Other host-targeting agents that have been studied previously in HCV infection include alisporivir, a cyclophilin A inhibitor, and miravirsen. Clinical development of alisporivir was stopped because of concerns about development of pancreatitis. Previous studies with miravirsen showed potential for therapeutic efficacy of a miR-122 inhibitor in patients who were treatment naive with HCV genotype 1. A transient viral load reduction of more than 2 log10 IU/mL occurred in 13 of 27 patients dosed with 3 mg/kg, 5 mg/kg, or 7 mg/kg miravirsen.9 RG-101 is the first in-human tested anti-miR oligonucleotide that is targeted for delivery to hepatocytes with N-acetylgalactosamine, a high-affinity ligand for the asialoglycoprotein receptor that is abundantly expressed on hepatocytes. N-acetylgalactosamine conjugation of an oligonucleotide results in enhanced targeting to hepatocytes and lower exposure in non-hepatic organs.25
In this study, there were no clinically significant findings with respect to the clinical safety laboratory tests described in the Methods. On the basis of clinical and non-clinical data with other antisense oligonucleotides, special attention was given to potential risks of complement activation, increased liver enzymes, activated partial thromboplastin time, C-reactive protein, and renal safety.
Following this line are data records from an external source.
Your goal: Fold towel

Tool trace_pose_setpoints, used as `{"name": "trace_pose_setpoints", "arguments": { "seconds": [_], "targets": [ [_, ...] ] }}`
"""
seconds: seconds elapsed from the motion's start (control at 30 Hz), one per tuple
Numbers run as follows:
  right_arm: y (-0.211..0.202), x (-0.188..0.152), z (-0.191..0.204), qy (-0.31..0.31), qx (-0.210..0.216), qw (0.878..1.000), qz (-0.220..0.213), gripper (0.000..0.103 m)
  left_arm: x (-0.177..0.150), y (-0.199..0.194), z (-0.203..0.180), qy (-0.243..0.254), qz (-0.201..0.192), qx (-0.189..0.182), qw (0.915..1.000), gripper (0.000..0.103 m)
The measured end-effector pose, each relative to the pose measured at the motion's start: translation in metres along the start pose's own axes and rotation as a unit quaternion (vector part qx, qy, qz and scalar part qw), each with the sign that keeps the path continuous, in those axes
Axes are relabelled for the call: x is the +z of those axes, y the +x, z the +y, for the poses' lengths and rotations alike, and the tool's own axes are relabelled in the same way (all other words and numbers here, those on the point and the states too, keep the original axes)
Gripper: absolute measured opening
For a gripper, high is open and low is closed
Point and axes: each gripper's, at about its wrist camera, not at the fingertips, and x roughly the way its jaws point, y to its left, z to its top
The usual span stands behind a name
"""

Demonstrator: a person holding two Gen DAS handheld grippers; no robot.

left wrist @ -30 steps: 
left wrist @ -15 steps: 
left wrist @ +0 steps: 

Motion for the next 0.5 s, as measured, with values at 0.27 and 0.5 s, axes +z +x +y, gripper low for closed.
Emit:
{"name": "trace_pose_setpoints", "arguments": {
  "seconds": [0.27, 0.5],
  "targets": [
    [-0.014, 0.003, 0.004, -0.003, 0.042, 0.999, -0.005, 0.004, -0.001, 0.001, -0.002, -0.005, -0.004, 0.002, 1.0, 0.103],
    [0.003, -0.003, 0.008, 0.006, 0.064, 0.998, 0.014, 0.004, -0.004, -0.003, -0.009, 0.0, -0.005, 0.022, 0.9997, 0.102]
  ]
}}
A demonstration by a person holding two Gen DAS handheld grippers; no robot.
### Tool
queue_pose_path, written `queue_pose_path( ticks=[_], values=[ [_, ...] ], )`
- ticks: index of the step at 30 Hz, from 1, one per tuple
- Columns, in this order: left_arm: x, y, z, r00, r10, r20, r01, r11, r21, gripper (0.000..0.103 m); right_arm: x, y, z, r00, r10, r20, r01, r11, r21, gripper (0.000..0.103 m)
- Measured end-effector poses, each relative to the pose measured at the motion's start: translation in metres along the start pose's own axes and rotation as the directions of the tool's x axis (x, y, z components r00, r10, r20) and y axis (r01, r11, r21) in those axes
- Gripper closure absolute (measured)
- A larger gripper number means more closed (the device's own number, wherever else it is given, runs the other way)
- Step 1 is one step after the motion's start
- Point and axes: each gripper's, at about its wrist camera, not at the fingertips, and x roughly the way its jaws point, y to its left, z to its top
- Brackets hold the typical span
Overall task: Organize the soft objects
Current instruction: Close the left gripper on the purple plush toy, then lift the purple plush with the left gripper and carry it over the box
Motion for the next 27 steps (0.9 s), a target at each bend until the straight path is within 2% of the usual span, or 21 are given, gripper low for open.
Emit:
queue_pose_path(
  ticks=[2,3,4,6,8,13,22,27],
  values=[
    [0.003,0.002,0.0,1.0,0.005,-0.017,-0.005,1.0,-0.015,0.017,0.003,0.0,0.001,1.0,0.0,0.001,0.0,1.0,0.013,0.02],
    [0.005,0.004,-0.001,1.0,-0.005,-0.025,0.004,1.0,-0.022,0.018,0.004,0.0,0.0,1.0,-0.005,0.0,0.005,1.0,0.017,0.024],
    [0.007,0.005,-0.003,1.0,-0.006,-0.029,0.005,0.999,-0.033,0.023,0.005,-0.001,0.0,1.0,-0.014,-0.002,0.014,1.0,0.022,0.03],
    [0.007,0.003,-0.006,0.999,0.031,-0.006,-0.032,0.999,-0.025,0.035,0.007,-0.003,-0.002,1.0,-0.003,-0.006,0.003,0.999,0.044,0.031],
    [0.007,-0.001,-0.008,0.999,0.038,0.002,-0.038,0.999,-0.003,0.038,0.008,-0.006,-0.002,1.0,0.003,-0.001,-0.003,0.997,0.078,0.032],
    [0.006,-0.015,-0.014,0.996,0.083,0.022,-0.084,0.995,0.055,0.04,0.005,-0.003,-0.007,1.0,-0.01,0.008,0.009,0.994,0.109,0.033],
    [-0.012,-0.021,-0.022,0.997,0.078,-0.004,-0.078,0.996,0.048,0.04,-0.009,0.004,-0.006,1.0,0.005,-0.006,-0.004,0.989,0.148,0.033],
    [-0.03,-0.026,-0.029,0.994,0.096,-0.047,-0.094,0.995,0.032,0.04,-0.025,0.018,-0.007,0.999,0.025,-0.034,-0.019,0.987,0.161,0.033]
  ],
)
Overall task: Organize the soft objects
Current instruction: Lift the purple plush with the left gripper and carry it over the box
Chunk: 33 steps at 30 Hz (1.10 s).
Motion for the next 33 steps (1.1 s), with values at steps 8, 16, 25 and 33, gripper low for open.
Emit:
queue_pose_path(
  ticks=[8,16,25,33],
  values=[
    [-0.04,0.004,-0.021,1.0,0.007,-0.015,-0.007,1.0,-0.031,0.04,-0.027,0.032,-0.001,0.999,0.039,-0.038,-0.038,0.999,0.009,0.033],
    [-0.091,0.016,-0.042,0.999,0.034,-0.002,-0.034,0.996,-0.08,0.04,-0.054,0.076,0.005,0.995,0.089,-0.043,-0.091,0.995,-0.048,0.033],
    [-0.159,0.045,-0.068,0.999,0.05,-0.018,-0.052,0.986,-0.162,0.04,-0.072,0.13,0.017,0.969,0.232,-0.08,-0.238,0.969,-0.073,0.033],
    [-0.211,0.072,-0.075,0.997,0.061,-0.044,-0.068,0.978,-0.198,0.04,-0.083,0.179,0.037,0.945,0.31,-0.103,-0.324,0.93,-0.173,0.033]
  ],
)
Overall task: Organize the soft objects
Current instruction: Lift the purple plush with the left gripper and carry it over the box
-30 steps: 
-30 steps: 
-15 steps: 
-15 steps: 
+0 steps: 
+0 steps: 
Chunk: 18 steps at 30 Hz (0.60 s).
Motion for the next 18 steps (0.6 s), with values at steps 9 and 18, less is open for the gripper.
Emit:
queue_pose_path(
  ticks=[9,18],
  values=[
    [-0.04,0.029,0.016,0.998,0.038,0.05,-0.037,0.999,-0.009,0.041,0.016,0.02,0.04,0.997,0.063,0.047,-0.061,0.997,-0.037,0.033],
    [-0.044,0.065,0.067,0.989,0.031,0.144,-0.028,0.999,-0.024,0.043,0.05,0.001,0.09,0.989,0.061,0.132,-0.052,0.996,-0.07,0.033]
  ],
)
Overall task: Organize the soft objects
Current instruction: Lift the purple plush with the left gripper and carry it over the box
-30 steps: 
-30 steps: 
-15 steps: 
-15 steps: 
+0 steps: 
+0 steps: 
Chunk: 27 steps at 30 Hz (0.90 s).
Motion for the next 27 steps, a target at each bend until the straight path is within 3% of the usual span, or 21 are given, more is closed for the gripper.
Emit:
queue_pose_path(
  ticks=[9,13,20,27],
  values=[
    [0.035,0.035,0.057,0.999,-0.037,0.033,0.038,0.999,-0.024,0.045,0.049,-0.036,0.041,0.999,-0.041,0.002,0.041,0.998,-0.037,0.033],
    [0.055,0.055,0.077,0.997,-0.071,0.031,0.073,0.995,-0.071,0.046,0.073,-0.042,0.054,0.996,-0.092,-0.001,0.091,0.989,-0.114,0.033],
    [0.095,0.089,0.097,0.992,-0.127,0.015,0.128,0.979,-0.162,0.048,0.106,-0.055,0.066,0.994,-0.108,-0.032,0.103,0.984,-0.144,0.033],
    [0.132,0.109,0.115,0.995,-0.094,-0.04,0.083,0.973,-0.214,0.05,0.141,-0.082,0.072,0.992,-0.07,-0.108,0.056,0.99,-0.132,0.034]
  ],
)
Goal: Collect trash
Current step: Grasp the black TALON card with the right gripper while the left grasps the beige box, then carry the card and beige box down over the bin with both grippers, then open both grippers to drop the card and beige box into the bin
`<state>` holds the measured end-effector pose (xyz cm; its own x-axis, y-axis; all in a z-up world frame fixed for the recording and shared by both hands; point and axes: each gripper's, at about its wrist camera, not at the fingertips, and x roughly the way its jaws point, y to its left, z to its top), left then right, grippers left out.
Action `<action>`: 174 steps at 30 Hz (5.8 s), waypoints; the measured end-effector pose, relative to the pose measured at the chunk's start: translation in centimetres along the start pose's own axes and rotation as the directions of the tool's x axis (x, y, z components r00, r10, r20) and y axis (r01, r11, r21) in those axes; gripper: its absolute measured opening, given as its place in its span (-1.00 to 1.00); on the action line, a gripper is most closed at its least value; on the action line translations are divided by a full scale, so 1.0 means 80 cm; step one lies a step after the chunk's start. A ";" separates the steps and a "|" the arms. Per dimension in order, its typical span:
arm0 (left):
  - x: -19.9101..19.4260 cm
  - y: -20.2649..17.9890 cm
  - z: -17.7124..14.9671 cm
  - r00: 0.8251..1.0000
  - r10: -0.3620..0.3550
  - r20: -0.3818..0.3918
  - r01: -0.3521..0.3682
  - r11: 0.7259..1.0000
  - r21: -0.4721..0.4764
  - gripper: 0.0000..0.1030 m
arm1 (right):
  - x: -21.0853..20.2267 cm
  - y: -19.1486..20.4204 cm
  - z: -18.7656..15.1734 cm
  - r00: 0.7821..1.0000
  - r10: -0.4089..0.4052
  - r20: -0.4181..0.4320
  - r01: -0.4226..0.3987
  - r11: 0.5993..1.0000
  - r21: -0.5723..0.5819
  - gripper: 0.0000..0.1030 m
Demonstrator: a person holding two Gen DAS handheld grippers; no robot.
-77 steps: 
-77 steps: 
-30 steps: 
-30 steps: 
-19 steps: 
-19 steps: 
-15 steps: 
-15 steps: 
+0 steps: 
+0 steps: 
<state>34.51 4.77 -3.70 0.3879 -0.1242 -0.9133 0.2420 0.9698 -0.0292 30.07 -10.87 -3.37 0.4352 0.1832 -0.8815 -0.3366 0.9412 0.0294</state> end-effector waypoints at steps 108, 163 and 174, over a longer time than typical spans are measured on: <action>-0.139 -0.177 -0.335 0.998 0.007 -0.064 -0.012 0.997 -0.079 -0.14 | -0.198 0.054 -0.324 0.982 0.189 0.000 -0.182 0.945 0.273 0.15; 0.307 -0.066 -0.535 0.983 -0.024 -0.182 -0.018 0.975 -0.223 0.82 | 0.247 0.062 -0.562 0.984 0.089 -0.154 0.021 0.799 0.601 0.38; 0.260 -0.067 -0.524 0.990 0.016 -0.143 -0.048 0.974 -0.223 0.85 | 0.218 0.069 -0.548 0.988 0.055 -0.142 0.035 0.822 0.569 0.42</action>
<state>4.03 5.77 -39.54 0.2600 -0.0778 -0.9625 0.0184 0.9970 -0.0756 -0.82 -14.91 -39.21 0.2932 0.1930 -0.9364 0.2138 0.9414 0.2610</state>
As expected from earlier studies with miR-122 inhibitors,9, 12, 14, 20 RG-101 administration resulted in a modest and prolonged increase in serum alkaline phosphatase levels and a prolonged decrease in total plasma cholesterol levels in patients with chronic hepatitis C. The alkaline phosphatase gene (ALPL) contains multiple miR-122 seed matches in the 3' UTR and is considered as a direct target of miR-122. Anti-miR-122 dosing resulted in hepatic ALPL de-repression in animal studies, and elevated serum alkaline phosphatase levels were noted in miR-122 knockout mice.26, 27 One patient had transient increases in alkaline phosphatase and γ-glutamyl transferase levels, accompanied with increases in alanine aminotransferase, aspartate aminotransferase, and direct bilirubin levels. A possible relationship with alcohol consumption could not be excluded and future research might be needed to assess the effects of alcohol on treatment with RG-101. miR-122 has a tumour suppressive role and low miR-122 levels have been related to the development of hepatocellular carcinoma.15, 26, 27, 28 Although the exact long-term risk of hepatocellular carcinoma development in patients with chronic hepatitis C after short-term miR-122 inhibition is unknown, a retrospective follow-up study of patients dosed with miravirsen showed no safety issues.29 An extension study of the current study is ongoing (EudraCT 2016-002069-77) with the intent to follow up patients treated with RG-101 for up to 3 years after dosing to assess long-term safety.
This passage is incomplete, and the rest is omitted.